Mostly, my bacteria in residence are good, or at least, they do no harm. They keep the bad guys away, secreting nasty chemicals and calling my immune system into action. But I never get too comfortable with these nice guys: let some in, and they'll wreak havoc, infecting lungs and bones and gut and joints.
Intermission: The Basement Membrane
Thin, fibrous sheet. Made by both the layer above and the layer below. Bumpy and folded to allow nutrients to pass from bottom to top. Reservoir for supplies in times of skin repair.
Act II: Dermis
Lots of action here, but we'll be quick. It is Act 2, after all.
Dense connective tissue that cushions the body. Life-filled cells surrounded by a thick substance that gives strength and snap-ability to the skin. Little ropes and proteins and hyaluronic acid, a third of which is degraded and remade each day.
The necessary bits live here: hair follicles and sweat glands, lymphatic vessels and blood vessels.
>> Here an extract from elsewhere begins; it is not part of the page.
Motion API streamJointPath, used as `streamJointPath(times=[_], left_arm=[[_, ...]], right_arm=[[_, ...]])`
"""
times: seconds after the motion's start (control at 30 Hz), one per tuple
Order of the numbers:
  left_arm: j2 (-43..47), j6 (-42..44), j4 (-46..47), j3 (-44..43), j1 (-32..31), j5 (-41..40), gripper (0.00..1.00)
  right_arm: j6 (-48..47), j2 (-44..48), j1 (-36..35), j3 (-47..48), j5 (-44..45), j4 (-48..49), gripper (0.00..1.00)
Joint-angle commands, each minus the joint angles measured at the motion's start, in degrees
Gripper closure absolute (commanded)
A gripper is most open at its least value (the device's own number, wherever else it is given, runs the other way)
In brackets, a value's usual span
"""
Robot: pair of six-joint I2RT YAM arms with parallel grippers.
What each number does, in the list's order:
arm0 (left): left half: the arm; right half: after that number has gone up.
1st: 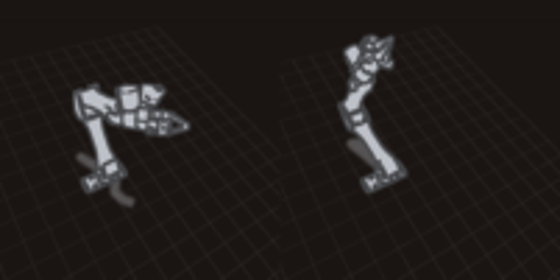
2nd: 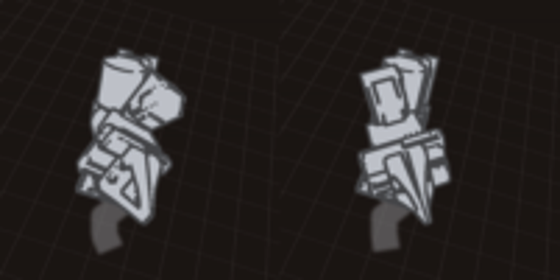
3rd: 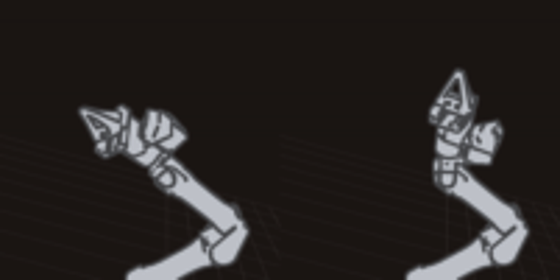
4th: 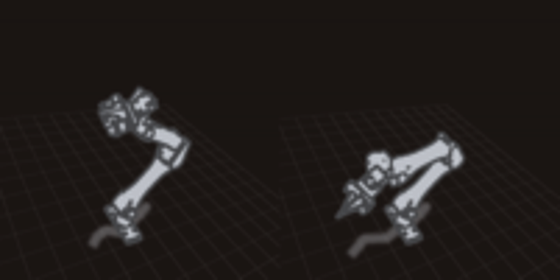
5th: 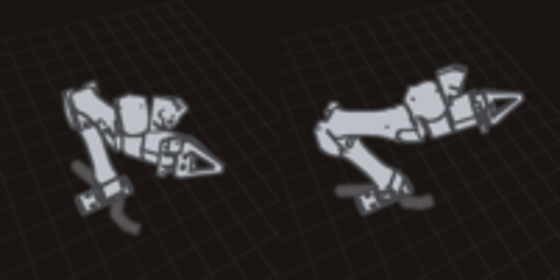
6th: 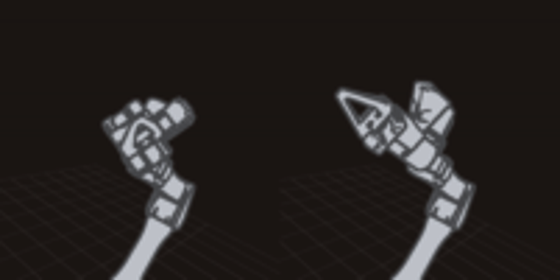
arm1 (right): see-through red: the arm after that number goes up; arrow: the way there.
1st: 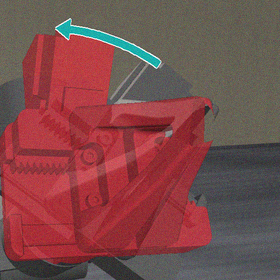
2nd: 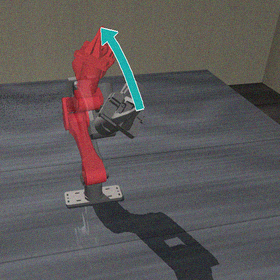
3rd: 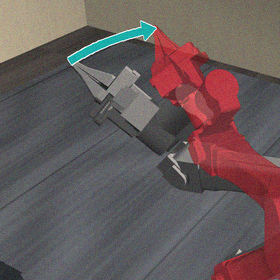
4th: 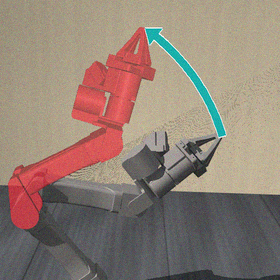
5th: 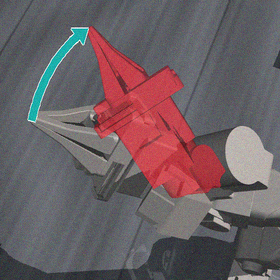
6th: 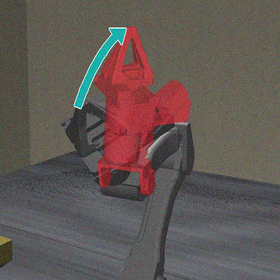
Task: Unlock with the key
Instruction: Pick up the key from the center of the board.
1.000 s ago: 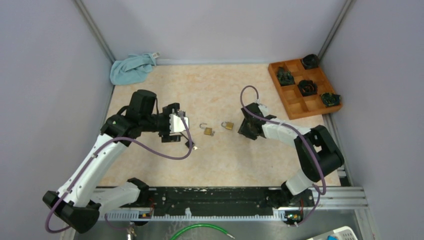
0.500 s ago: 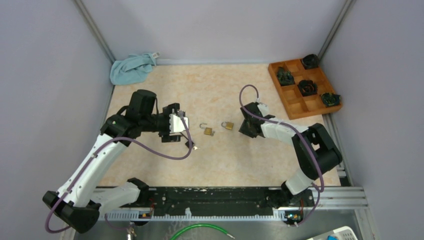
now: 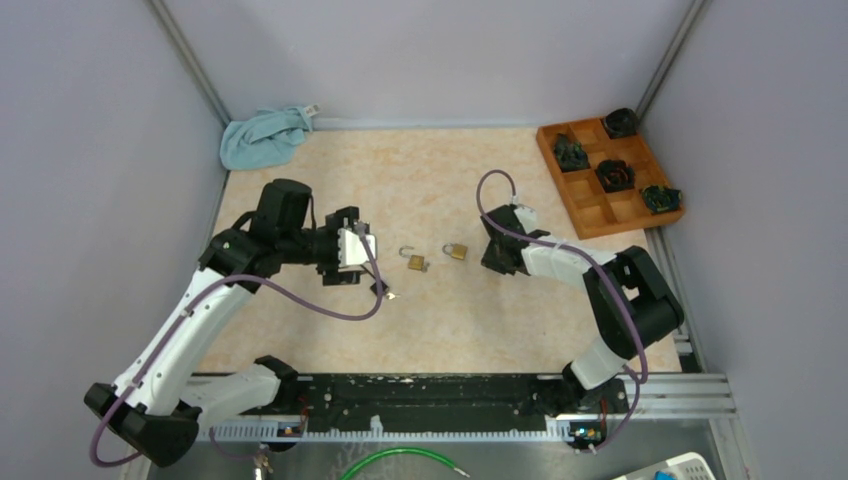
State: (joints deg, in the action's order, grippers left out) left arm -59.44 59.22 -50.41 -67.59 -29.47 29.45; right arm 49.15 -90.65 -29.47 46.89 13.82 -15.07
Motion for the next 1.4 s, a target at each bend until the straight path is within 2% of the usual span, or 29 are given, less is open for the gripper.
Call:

The dermis is home to many.
Including feeling. The myriad nerve endings that communicate touch and heat and pressure and vibration and more to me. They're how I know to drop the burning pan. How I know that my child's hair is silky smooth. How I know the wet slide of a tear, the tight squeeze of a hug, the warmth of a fire.
Act III: Hypodermis
The grand finale now. The part that holds it all together, attaching the slim skin layers to the muscle and bone beneath. Fat lives here, too, keeping me warm and buffered from winter winds, sometimes making my clothes squeeze tight. If this layer gave up, threw in the towel, quick, then everything else - my boundary with the world - would slip off and fall away.
And I would be lost.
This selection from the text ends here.